Juli 9, 2017 6:09 pm Veröffentlicht von

XTERRA – das bedeutet Triathlon für die Hartgesottenen unter den Ausdauerathleten. In vielen Ländern Europas finden jährlich Crosstriathlon-Rennen statt, also Bewerbe im unwegsamen Gelände statt auf der Straße. Letztes Wochenende war der beschauliche Ort Xonrupt-Longemer in den Vogesen an der deutsch-französischen Grenze Schauplatz des Geschehens. Dauerregen in den letzten Tagen verwandelten die ohnehin anspruchsvolle Strecke in eine Schlammschlacht.
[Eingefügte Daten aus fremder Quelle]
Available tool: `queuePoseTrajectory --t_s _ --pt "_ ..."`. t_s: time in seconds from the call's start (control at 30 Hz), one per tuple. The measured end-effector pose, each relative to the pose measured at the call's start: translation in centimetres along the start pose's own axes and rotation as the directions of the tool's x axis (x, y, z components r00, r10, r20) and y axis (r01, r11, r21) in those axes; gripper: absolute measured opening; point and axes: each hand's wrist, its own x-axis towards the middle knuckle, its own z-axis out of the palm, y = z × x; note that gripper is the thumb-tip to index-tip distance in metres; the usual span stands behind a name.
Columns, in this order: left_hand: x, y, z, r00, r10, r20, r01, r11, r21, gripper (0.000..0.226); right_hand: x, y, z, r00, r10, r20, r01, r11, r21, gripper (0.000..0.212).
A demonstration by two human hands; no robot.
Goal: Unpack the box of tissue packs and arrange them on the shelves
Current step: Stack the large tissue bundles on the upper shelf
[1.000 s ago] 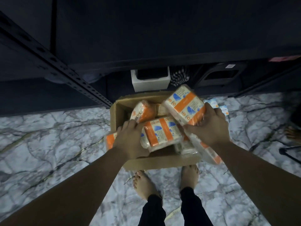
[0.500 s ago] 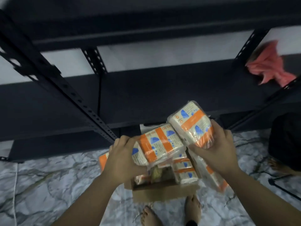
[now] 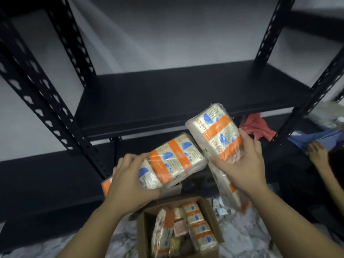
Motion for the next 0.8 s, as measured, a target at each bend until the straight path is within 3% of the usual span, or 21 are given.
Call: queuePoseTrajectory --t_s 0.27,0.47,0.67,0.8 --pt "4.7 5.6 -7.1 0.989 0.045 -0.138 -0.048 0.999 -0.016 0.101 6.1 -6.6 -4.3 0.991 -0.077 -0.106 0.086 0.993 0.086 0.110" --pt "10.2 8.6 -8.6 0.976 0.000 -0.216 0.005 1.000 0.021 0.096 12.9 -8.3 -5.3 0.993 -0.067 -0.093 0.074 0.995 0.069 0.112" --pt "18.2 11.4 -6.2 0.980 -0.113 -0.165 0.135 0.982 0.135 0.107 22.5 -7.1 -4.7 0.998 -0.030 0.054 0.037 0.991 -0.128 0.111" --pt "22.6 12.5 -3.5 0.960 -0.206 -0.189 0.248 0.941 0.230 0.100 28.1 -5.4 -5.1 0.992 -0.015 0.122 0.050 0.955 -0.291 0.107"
Ungefähr 850 europäische Athleten nahmen die Strecke bei herbstlichen Temperaturen in Angriff: 1,5 km Schwimmen im See Longemer, 40km und ca. 1.300 Höhenmeter mit dem Mountainbike im Gelände mit dem klingenden Namen „La Schlucht“ und schließlich 10km Lauf auf rutschigen und engen Trails. Wegen technischer Probleme mit dem Rad oder eines Sturzes auf den rutschigen Downhills mussten 220 Athleten aufgeben und das Rennen vorzeitig beenden (im Fachjargon DNF – did not finish). „Das war das härteste XTERRA-Rennen der letzten Jahre“, meint Gilbert Hödl, Obmann des Vereins TRI Klosterneuburg, der sich auf Platz 6 im vorderen Drittel seiner Altersklasse (M55) platzieren konnte. Arthur Winter, Trainer bei TRI Klosterneuburg, erkämpfte eine Topplatzierung (5. Platz) in seiner stark besetzten Altersklasse.